Task to carry out: Some lines in the material below hold the word "grey". Copy all of them.

Information supplied:

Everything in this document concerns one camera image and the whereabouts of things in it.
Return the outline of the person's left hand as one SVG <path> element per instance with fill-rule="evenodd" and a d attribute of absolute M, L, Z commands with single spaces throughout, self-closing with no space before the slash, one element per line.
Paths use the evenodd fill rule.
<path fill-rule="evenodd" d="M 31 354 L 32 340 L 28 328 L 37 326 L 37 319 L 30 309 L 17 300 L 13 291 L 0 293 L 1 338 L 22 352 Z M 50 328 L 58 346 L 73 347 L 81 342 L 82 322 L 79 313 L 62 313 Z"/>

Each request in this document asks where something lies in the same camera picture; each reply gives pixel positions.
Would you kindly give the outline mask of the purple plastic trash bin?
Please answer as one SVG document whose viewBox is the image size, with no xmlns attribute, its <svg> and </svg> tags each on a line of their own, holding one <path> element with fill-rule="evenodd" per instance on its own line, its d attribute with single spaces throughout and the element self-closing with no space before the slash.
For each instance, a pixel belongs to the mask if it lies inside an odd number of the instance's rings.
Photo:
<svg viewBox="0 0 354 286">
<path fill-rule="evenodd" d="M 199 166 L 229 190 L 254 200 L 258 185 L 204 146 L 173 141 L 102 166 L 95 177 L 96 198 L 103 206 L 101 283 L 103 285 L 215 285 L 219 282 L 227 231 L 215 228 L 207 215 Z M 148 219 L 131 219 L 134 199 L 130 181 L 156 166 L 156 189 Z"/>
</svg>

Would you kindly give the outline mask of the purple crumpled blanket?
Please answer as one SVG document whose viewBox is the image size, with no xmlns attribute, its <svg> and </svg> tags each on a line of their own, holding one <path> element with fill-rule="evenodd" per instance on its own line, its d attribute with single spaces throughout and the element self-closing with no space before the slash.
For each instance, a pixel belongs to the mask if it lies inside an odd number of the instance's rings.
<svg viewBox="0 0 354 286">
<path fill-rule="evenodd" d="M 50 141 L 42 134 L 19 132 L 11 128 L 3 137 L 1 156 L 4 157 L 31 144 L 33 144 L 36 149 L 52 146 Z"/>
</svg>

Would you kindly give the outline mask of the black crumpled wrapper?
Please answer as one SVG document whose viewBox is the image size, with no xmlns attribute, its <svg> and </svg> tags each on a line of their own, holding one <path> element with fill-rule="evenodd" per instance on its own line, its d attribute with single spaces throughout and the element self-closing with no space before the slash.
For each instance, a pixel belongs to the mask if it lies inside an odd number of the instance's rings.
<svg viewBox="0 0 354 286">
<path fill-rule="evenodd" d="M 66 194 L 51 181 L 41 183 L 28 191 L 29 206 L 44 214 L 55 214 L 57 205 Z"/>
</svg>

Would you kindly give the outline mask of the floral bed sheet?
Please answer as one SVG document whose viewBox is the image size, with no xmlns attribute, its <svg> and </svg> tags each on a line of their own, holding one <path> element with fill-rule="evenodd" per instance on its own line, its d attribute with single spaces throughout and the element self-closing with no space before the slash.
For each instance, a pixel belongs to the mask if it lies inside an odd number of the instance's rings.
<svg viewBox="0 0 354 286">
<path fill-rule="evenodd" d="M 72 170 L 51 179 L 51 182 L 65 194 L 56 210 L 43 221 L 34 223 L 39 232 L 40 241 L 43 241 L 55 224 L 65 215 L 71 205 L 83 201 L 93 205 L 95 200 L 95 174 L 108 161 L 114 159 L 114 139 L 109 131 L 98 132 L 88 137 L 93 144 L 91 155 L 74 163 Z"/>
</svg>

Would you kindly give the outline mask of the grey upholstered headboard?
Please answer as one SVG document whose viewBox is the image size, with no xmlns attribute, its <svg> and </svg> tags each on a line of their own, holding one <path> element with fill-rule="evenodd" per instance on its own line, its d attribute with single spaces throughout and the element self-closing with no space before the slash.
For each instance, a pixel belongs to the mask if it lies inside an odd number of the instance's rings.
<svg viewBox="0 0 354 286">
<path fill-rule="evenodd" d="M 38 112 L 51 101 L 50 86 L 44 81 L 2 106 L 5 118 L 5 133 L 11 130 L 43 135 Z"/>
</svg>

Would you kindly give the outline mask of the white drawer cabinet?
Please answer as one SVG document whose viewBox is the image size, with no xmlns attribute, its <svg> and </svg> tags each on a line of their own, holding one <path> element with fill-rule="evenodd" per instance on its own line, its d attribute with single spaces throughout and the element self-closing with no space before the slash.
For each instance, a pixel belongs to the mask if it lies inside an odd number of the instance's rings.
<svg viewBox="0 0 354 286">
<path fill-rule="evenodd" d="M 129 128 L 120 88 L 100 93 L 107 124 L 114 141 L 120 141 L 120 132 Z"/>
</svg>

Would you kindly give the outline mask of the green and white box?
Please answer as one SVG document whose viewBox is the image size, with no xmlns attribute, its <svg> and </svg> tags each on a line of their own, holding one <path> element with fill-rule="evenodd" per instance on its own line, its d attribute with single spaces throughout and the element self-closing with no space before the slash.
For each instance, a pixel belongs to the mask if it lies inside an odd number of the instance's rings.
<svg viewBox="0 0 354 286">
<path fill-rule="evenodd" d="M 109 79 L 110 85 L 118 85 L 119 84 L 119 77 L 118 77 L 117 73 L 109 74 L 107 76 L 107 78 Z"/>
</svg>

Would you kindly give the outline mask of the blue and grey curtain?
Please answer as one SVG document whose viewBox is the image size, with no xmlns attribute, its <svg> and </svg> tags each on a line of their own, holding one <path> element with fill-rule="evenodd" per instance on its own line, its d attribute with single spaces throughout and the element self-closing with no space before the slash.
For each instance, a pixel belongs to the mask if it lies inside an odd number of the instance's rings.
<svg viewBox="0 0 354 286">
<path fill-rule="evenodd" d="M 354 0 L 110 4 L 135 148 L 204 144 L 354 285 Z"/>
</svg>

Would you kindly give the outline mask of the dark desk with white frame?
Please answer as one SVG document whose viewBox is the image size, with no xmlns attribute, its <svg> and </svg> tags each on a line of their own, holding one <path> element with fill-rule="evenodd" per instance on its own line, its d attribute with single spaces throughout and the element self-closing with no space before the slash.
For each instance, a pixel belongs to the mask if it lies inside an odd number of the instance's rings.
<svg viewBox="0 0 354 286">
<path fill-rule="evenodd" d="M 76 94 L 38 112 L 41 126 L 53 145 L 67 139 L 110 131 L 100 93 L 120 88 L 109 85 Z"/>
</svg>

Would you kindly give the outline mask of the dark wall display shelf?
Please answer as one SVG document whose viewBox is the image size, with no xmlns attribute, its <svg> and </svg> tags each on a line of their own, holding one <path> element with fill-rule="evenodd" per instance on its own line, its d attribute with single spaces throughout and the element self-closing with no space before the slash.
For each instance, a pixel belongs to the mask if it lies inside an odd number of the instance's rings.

Expected answer:
Would you kindly give the outline mask of the grey upholstered headboard?
Would you kindly give the outline mask of the blue and grey curtain?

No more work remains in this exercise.